◆ Work request ◆
Looking at the listing, state how many of its lines contain the string "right". Write only the number.

◆ Information supplied ◆
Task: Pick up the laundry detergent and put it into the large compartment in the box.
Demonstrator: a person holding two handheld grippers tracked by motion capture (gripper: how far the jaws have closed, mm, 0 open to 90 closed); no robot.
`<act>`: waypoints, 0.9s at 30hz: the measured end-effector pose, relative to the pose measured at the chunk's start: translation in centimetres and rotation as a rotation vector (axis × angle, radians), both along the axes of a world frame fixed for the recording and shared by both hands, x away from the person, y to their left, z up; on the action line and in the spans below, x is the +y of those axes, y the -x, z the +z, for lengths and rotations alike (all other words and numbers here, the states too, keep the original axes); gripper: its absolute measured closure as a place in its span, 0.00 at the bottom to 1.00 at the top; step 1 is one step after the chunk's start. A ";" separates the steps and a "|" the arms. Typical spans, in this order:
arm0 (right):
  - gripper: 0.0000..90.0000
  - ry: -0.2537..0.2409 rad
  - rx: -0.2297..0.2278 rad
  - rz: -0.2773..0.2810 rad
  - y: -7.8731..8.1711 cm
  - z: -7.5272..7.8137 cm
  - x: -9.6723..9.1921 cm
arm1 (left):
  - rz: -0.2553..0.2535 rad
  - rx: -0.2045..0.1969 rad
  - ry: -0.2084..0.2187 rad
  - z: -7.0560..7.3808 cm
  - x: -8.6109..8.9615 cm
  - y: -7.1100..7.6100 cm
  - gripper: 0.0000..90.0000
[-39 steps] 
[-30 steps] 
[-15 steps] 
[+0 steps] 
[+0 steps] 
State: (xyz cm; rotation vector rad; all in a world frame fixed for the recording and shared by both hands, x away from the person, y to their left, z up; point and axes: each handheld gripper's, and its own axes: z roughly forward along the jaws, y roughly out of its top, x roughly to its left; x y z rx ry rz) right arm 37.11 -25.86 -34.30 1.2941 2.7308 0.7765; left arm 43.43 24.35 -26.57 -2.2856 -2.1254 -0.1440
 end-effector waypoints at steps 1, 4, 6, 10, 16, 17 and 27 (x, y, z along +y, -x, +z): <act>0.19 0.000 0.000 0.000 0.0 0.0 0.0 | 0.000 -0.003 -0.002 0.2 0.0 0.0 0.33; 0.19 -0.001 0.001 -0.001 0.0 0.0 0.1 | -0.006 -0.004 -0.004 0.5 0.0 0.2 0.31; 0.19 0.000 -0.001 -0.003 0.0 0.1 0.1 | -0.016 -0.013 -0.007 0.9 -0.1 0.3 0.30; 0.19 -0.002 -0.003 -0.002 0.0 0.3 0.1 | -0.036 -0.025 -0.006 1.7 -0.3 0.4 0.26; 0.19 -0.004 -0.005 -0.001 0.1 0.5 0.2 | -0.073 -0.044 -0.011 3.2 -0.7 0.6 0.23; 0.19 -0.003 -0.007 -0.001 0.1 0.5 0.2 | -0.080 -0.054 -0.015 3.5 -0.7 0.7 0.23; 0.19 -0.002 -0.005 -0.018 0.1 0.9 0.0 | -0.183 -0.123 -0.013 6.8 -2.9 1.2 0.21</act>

◆ Reply ◆
2